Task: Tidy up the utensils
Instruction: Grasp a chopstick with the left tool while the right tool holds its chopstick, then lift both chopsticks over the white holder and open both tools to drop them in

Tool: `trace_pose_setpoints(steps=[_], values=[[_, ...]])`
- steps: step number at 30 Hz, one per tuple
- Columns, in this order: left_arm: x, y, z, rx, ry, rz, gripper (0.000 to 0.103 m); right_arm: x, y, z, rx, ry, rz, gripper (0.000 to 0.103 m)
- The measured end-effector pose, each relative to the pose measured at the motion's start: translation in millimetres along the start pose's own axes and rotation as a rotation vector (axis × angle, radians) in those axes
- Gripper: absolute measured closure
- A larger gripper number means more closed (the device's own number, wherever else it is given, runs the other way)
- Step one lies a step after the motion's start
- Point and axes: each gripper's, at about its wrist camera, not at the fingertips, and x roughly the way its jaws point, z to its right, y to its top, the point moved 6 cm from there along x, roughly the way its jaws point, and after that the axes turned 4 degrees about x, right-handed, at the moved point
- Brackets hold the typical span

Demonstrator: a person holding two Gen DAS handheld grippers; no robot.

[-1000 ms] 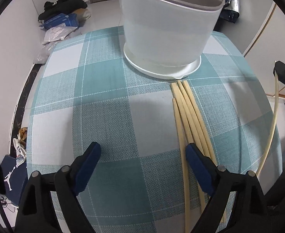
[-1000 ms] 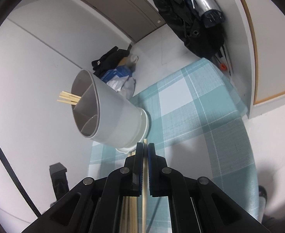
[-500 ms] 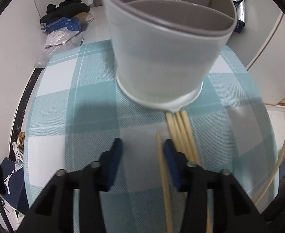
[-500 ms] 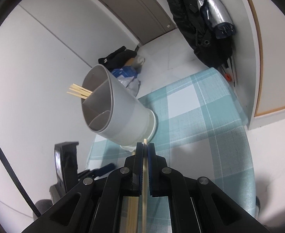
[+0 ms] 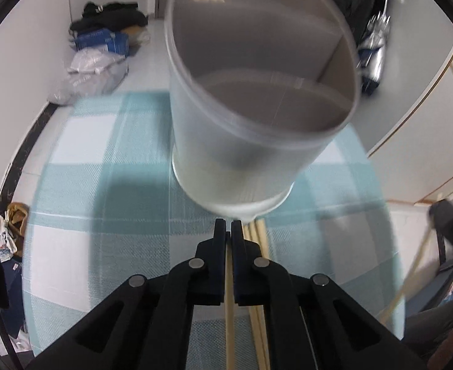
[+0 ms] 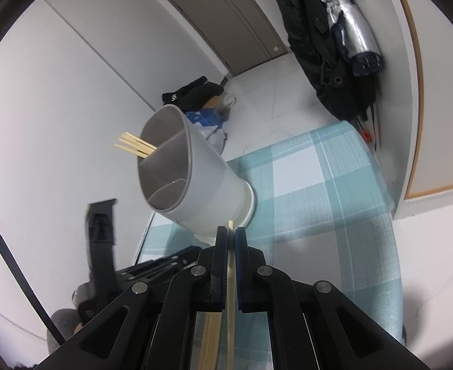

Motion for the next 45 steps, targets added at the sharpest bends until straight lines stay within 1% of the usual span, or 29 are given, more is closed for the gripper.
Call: trace_pose_setpoints(steps=[1,8,9,10,12,14,15,17,20,26,27,34,38,45], values=[[-10.6,2.4,1.1,-0.001,-0.012,0.041,0.103,-2.1,0.0,-2.8,-0.011,-0.002,0.012,0.099],[-67.5,7.7,14.6,-0.035,-0.064,0.236,0.103,-14.1,-3.8,-24.6,-0.093,-0.003,0.071,0.099],[-79.4,7.1,17.3,-0.033,-0.073,0.278,0.103,-15.7,-4.7,-27.5,-0.103,-0.005,0.079,0.099],[-81.0,13.9,15.0,-0.030,-0.077,0.300,0.103,-16.9,-4.9,-29.2,-0.110,-0.006,0.085,0.099],[-94.6,15.0,19.8,-0.021,-0.073,0.349,0.103,-22.0,-6.7,-35.3,-0.136,-0.009,0.107,0.099],[-104.6,19.4,21.9,0.004,-0.071,0.376,0.103,-26.5,-7.9,-41.5,-0.165,-0.015,0.130,0.099],[-109.6,18.7,24.9,0.018,-0.058,0.386,0.103,-28.5,-8.6,-44.6,-0.178,-0.014,0.139,0.099],[-109.6,23.7,21.0,0.037,-0.057,0.384,0.103,-32.3,-10.2,-49.5,-0.205,-0.025,0.169,0.099],[-112.6,23.4,19.6,0.037,-0.043,0.374,0.103,-35.7,-11.9,-55.2,-0.236,-0.032,0.197,0.100],[-121.7,15.7,17.9,0.019,0.000,0.349,0.103,-34.6,-14.7,-55.6,-0.240,-0.045,0.198,0.100],[-122.9,14.1,19.0,0.017,-0.002,0.344,0.103,-35.3,-14.8,-55.5,-0.240,-0.047,0.200,0.100],[-129.7,12.6,14.8,-0.008,0.029,0.350,0.103,-41.5,-13.9,-55.1,-0.230,-0.044,0.216,0.099],[-136.7,14.3,13.2,-0.014,0.027,0.372,0.103,-44.8,-15.7,-58.8,-0.247,-0.040,0.227,0.100],[-143.4,26.4,12.8,-0.023,-0.007,0.375,0.103,-42.5,-11.2,-68.9,-0.264,-0.036,0.219,0.100]])
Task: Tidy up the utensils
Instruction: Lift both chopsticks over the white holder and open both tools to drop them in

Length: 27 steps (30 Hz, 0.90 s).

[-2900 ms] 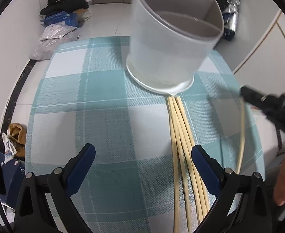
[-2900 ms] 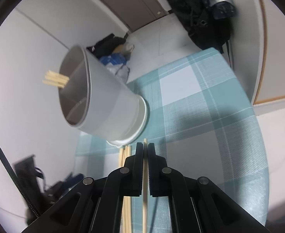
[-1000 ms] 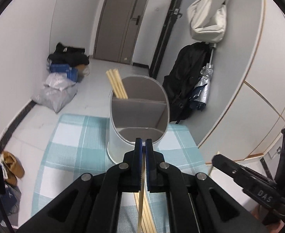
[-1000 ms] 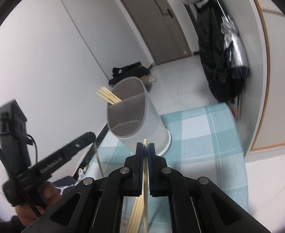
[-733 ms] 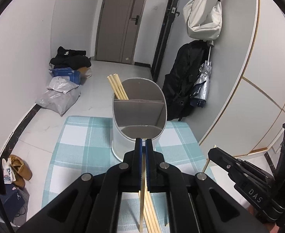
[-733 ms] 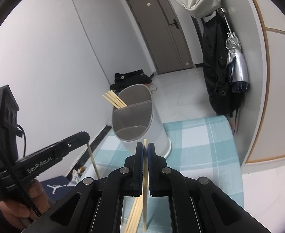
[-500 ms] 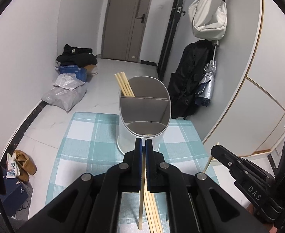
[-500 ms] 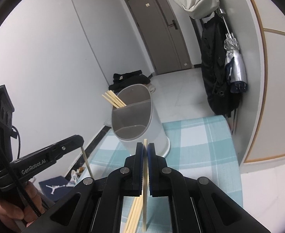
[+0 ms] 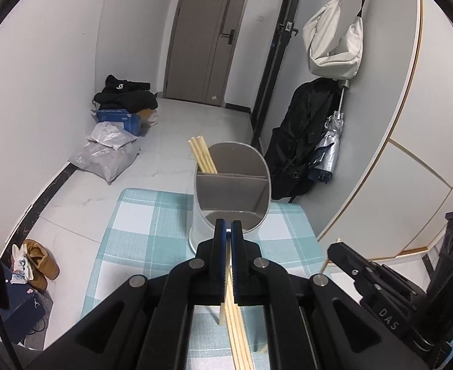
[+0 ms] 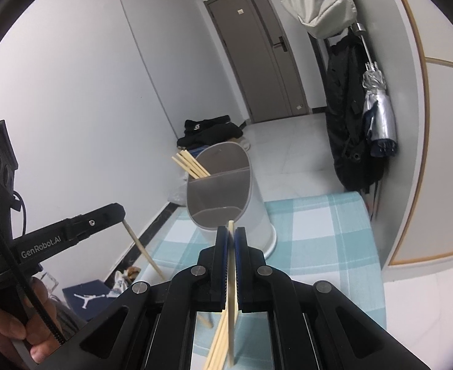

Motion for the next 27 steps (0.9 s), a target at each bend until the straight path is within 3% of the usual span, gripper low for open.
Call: trace_pose_setpoints(steps=[14,27], values=[[-10.1,52.9,18.8,0.011,-0.084,0.032,0.103,6.7,50.5,-10.0,-0.012,0.028,0.033,0.100],[0.5,138.0,16.0,0.001,-0.141,0.108,0.103,4.9,159.5,-34.9,-0.133,0.046,0.141,0.100]])
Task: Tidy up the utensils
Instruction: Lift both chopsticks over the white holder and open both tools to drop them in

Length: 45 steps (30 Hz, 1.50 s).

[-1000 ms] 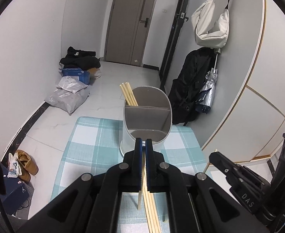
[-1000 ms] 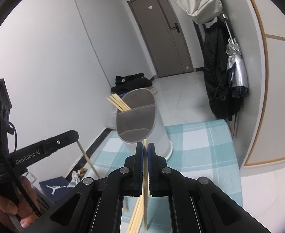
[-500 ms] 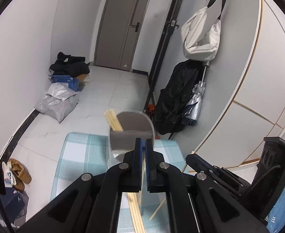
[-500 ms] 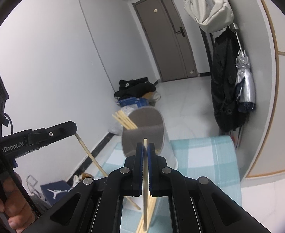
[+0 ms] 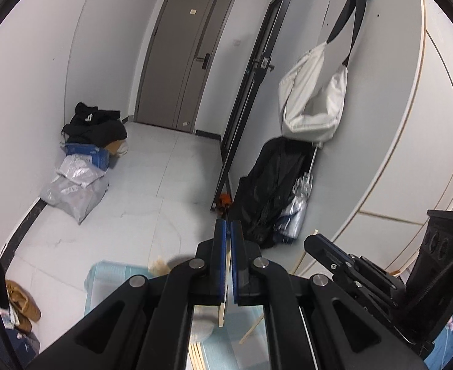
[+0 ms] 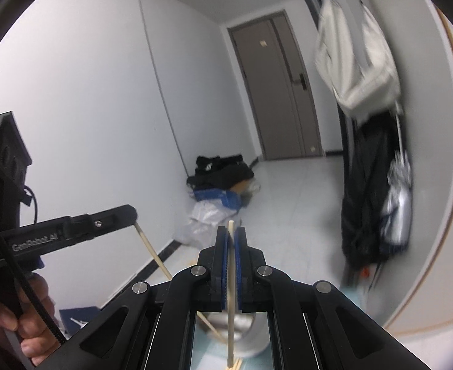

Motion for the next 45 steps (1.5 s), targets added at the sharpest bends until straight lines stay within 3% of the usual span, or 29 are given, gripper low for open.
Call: trace_pose_setpoints(steps=[6,14,24,34,45], values=[[13.7,35.6,-14.9,-0.025,0.002,0.044,0.103,21.5,45.2,-7.0,-0.033,0.006,0.028,0.100],[39.7,33.3,-38.9,-0.026,0.046,0.026,0.103,73.8,60.4,-12.0,-0.088,0.024,0.009,0.100],[71.1,7.3,-71.0,-0.099,0.050,-0.040,0.103,121.6,36.9,-18.2,-0.210,0.066,-0.058,0.100],[81.8,-14.9,-81.3,-0.151,0.029,-0.104,0.103,138.6,-7.4,-38.2,-0.451,0.120,-0.156,0.100],[89.9,-38.2,-91.2,-0.152,-0.008,-0.243,0.102,150.0,-54.6,-27.4,-0.411,0.148,-0.311,0.099]])
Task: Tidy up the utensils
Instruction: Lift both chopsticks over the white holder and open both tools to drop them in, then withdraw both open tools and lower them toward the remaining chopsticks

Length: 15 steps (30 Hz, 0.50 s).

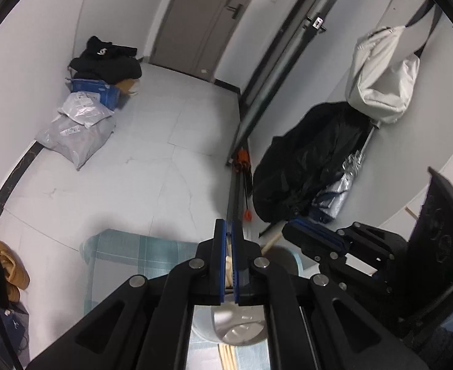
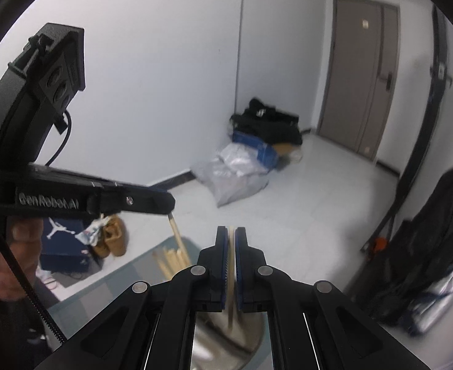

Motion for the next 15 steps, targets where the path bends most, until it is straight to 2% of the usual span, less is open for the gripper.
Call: trace_pose_setpoints(steps=[1,4,5,6,8,10,15], values=[[-2.4,0.2,-2.0,0.003,0.021,0.005,0.100,0.7,-4.1,0.9,0.016,0.000,-0.006,0.099],[-11.4,-0.3,-6.0,-0.008,0.043,0.012,0.079,-0.5,-13.6,4.8,0.081,0.003,-0.021,0.095],[-13.8,-0.7,-7.6,-0.011,0.052,0.021,0.069,-3.4,-15.5,6.3,0.102,0.004,-0.015,0.094],[-19.2,-0.9,-8.3,-0.012,0.079,0.035,0.059,-6.2,-15.9,6.7,0.116,0.002,-0.010,0.090],[-25.0,-2.8,-9.3,-0.002,0.109,0.054,0.049,-16.2,-20.4,10.0,0.168,-0.019,0.008,0.078],[-31.6,-5.5,-8.2,0.017,0.148,0.071,0.044,-28.1,-24.6,13.8,0.229,-0.034,0.033,0.067],[-45.5,-10.8,1.4,0.049,0.192,0.082,0.030,-56.7,-35.1,18.8,0.365,-0.055,0.082,0.058]])
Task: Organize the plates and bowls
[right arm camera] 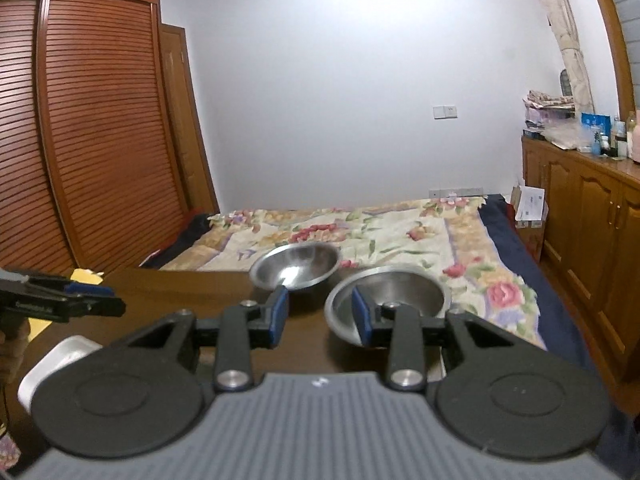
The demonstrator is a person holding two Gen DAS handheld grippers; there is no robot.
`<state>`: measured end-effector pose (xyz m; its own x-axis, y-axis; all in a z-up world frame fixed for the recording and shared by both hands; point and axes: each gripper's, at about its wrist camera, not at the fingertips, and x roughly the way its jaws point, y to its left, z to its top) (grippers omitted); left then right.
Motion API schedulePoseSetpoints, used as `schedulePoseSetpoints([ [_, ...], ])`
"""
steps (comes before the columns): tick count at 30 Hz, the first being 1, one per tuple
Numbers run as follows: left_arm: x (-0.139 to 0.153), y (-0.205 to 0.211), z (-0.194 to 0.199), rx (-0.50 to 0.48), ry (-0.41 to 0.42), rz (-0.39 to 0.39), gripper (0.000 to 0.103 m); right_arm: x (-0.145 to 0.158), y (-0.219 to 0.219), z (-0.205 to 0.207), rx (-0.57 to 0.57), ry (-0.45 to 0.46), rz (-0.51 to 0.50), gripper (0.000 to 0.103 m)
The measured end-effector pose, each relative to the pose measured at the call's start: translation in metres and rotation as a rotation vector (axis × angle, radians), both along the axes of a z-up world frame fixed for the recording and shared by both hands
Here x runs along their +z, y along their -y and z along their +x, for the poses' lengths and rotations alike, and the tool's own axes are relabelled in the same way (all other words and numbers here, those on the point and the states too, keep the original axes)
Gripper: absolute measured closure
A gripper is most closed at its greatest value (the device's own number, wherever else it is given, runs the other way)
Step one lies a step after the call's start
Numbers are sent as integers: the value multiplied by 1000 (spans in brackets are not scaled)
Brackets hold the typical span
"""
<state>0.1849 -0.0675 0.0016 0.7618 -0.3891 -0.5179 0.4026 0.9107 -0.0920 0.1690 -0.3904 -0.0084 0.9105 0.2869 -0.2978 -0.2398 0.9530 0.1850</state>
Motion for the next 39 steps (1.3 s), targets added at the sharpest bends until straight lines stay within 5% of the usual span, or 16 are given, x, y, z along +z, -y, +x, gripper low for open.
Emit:
schedulePoseSetpoints([
  [18, -24, 31, 122, 25, -94, -12, 46, -19, -22, 159, 127, -213, -50, 66],
  [39, -49, 37, 184, -9, -185, -73, 59, -32, -35, 210, 192, -392, -12, 67],
])
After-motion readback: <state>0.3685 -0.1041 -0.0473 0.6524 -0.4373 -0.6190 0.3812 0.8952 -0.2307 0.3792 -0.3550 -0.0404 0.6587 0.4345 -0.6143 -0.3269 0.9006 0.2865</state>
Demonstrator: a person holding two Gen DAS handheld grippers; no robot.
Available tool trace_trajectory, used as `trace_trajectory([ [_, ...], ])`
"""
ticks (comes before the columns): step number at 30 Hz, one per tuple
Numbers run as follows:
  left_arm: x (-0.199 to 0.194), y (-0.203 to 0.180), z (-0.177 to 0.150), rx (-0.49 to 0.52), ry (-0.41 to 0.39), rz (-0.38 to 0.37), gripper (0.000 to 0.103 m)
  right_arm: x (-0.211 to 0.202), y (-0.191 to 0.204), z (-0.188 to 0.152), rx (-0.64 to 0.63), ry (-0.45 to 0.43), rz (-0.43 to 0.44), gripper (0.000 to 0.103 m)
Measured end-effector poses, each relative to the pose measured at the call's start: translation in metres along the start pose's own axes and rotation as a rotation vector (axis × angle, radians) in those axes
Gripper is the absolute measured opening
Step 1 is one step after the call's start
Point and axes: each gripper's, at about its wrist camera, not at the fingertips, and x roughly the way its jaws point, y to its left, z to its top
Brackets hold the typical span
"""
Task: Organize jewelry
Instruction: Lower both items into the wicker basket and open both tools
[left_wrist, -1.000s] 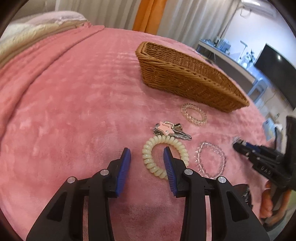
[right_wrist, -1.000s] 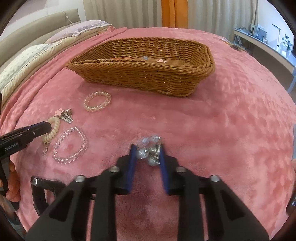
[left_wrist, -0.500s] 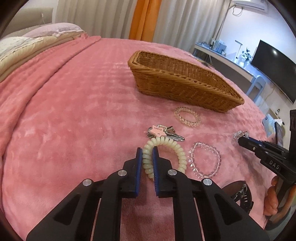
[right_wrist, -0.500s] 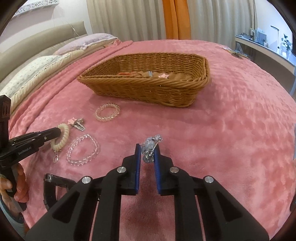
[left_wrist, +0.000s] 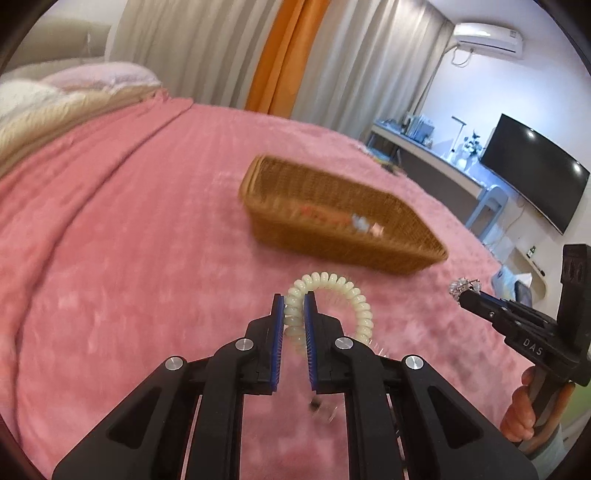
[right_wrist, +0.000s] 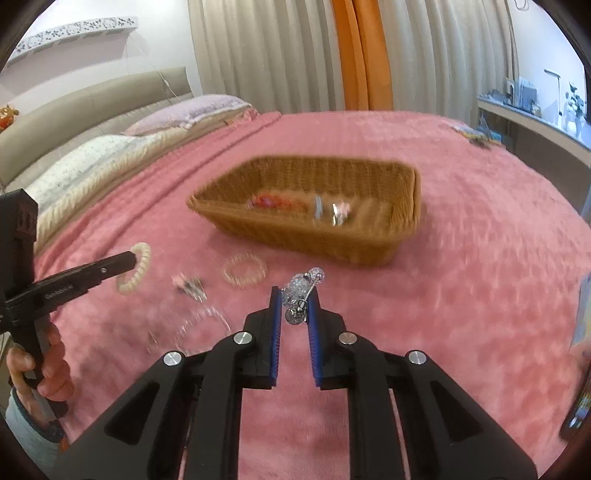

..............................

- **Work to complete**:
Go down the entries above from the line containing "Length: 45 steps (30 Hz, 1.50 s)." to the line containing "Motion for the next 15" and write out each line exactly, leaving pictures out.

- **Answer to this task**:
Length: 45 steps (30 Hz, 1.50 s).

[-1000 ms] 
[-1000 ms] 
[-500 ms] 
[-500 ms] 
[+0 ms] 
[+0 ms] 

Motion for the next 45 steps (1.5 s), targets added at the sharpest bends until straight lines stay within 3% of the usual span, or 29 are given, gripper low for open.
Call: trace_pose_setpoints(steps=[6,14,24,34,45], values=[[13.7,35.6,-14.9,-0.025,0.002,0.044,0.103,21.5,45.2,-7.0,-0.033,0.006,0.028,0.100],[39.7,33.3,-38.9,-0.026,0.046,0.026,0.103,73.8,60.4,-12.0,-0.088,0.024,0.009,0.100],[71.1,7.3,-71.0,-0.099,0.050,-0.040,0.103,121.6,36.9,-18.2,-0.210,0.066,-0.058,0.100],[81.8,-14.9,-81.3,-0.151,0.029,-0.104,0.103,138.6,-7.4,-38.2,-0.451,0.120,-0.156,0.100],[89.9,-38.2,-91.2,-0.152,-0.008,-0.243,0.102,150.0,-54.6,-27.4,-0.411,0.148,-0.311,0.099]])
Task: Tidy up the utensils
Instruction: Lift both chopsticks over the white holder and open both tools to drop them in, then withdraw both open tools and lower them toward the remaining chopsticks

Length: 15 steps (30 Hz, 0.50 s).


Motion for the next 15 steps, targets where the path bends most, until it is straight to 2% of the usual span, less is open for the gripper.

That concludes the exercise.